My fiance (still waiting on NOA2) is still in the Philippines. Here is a breakdown of her monthly expenses, and she is living comfortably.

 

Her rent for a clean 2 bedroom in a nice, decent neighborhood in Makati is $260 per month. 

 

Electricity and gas bill totals another $100 per month on the high end. 

 

Food I am not 100% sure because she has 6 to 8 family members living with her, but by herself it wouldn't be much, she loves to cook and she doesn't like to eat out because she knows she can cook a better quality meal for a lot less. If she would spend more than $150 a month on food I would be surprised, but I will throw that number in just to be on the safe side.

 

Miscellaneous expenses like transportation and load for her phone, probably not more than $40 per month.

 

Add all of this together and we are looking at $550 per month, and that is on the HIGH END for her and that food budget feeds a large group.

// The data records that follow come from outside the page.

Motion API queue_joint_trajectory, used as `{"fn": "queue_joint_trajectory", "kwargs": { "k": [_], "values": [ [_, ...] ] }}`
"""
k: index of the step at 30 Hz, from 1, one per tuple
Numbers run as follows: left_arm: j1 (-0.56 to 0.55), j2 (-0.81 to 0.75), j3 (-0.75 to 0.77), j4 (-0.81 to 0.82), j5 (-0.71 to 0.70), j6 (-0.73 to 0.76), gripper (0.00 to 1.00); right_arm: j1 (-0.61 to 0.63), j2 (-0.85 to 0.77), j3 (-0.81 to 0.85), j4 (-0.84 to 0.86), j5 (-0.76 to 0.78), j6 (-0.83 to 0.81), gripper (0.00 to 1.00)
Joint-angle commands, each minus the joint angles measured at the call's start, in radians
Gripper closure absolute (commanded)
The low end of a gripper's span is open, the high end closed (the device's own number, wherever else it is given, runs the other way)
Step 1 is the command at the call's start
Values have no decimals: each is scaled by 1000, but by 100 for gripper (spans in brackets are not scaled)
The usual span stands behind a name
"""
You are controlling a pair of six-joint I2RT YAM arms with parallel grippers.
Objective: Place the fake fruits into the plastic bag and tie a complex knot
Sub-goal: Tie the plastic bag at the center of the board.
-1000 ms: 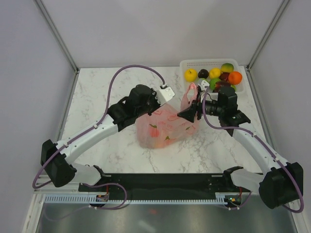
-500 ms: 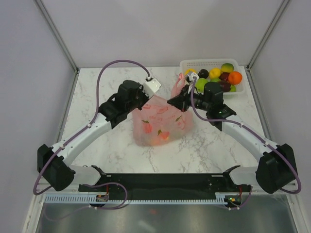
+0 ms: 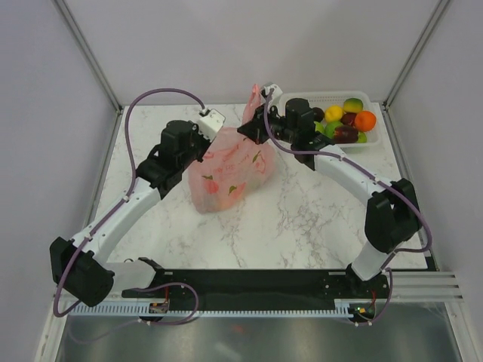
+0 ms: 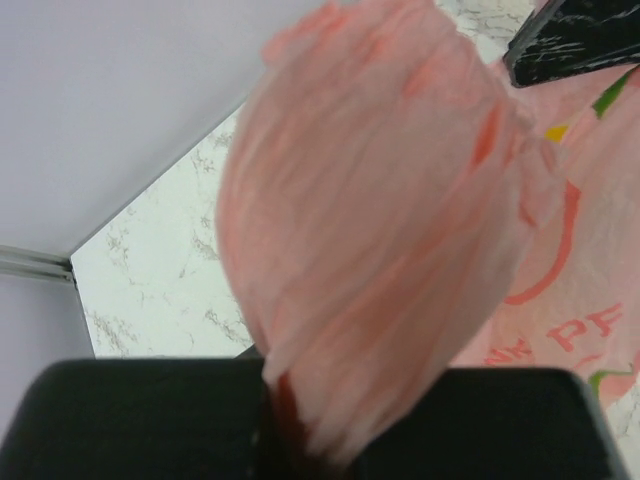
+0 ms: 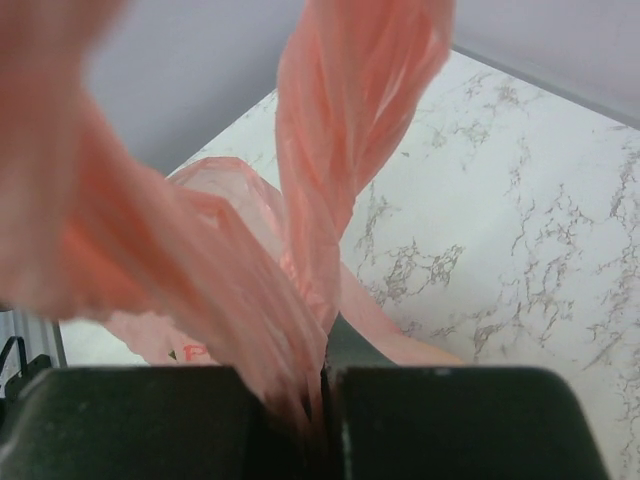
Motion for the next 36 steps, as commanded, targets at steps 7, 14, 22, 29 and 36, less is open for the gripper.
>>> {"fn": "queue_joint_trajectory", "kwargs": {
  "k": [7, 14, 22, 29, 36],
  "values": [
    [5, -39, -18, 71, 31, -20, 98, -1, 97, 69, 26, 6, -23, 100],
    [26, -68, -36, 73, -15, -4, 98, 81, 1, 60, -130, 176, -33, 100],
    [29, -68, -64, 73, 97, 5, 98, 92, 2, 74, -245, 286, -41, 92],
    [29, -27, -55, 74, 95, -3, 98, 81, -7, 72, -250, 254, -102, 57],
    [29, 13, -52, 77, 74, 0, 98, 67, -58, 45, -241, 204, -119, 39]
  ]
}}
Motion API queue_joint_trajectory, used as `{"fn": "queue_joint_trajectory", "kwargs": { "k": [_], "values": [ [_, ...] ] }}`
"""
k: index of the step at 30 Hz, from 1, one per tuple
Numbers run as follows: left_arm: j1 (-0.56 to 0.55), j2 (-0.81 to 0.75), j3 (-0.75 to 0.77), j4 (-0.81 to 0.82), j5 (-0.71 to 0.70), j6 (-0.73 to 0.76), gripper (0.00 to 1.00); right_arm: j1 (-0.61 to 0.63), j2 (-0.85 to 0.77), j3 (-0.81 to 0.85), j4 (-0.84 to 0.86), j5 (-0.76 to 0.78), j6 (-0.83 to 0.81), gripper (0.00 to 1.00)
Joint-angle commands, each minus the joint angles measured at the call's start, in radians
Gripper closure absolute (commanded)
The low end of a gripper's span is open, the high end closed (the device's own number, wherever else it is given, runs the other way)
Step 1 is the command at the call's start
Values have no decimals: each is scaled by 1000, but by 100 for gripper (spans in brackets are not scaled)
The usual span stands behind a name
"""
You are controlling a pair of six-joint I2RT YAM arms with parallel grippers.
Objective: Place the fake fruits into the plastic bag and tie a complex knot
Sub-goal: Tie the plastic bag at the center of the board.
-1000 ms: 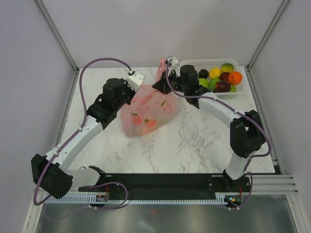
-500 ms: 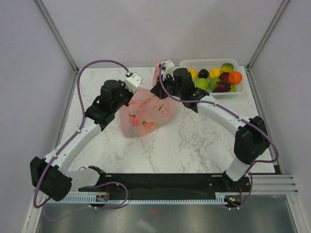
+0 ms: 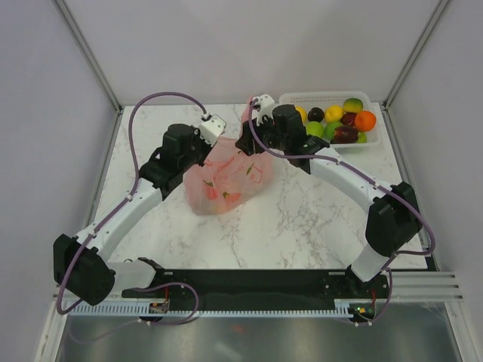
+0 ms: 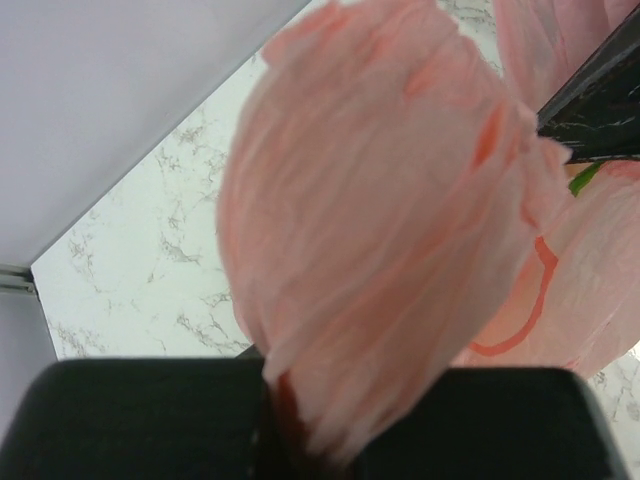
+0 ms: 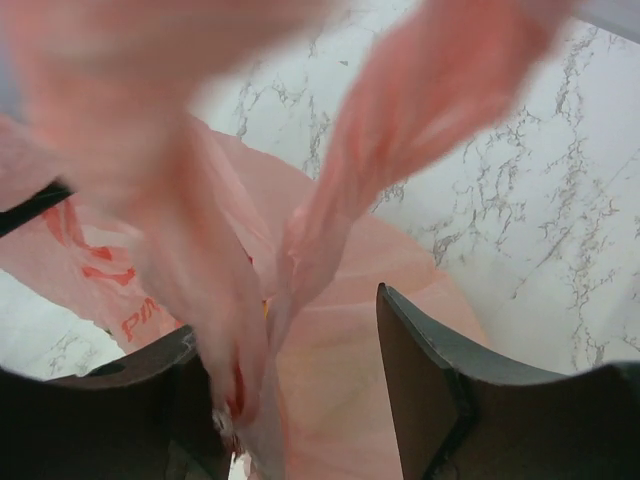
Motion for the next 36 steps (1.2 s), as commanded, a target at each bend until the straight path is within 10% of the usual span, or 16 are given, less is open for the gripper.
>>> {"fn": "queue_joint_trajectory", "kwargs": {
  "k": [1, 10, 27, 36],
  "values": [
    [3, 12, 8, 39, 2, 2, 98, -20, -73, 2, 21, -62, -22, 39],
    [3, 12, 8, 40, 61, 21, 98, -110, -70, 11, 29, -441, -27, 32],
    [-48, 77, 70, 17, 109, 113, 98, -135, 4, 43, 73, -614, -85, 21],
    [-57, -2, 4, 55, 117, 137, 98, -191, 90, 56, 213, -745, 19, 41]
  ]
}}
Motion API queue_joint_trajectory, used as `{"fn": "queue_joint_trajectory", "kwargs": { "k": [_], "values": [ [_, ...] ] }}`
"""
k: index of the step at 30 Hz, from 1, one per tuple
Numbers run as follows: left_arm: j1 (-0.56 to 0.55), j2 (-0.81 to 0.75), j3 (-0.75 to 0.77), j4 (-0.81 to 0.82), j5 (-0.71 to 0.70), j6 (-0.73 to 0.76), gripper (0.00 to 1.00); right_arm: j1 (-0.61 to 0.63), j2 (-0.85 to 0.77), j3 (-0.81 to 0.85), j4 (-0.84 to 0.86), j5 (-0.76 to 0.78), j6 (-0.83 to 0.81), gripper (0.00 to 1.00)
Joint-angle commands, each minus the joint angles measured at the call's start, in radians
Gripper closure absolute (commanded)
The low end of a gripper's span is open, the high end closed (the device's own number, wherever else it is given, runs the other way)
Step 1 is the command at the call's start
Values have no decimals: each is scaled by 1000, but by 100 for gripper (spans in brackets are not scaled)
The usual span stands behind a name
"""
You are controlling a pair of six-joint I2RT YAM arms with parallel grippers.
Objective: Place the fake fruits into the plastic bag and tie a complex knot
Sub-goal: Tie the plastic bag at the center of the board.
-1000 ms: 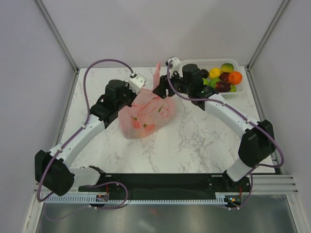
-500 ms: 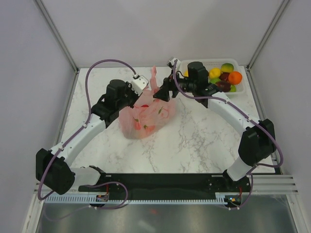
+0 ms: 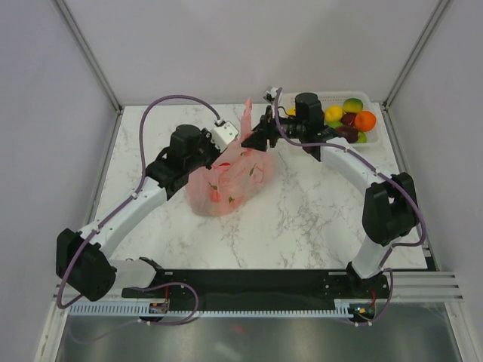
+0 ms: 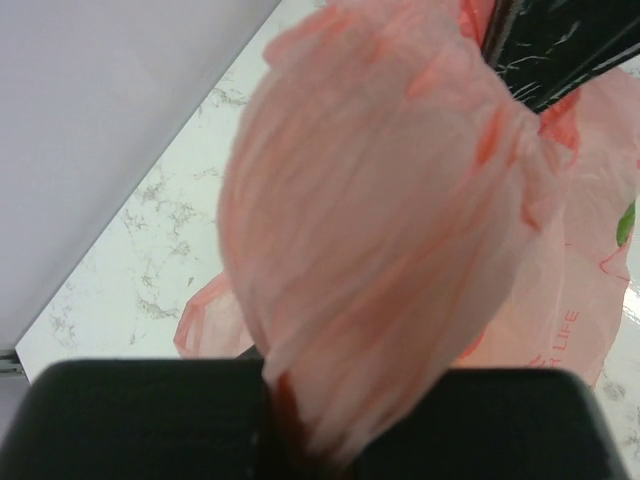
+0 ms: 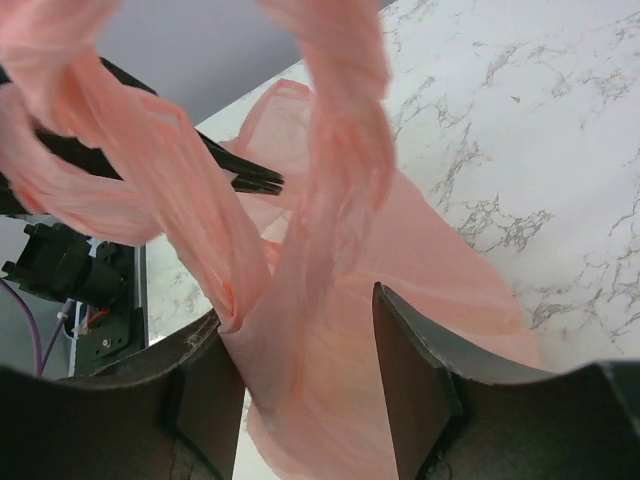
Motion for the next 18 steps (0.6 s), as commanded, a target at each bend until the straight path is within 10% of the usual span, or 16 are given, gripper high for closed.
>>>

I think maybe your mother in law may have high living standards or may even want to show off to her friends. If my fiance can live and eat pretty good with 6 to 8 people living with her at any time for $550 a month then there is no reason your mother in law can't live well by herself on $700. If anything you should give her a pay cut😁

 

**By the way, I know all of these numbers because for 8 or 9 months they were all out of work because they were locked down completely, then again for another few months later on. I took care of the expenses until they returned to work and she gave me a meticulous accounting of every peso that was spent, showed me every receipt.**

Yes, the numbers sounds right. There is no rent as the other sister is paying the mortgage. There is the mother and two younger sisters living with the mother so three in the household. I know expenses has been going up in the Philippines due to the lock down and Covid pandemic. Plus there are always unexpected expenses to help extended family members.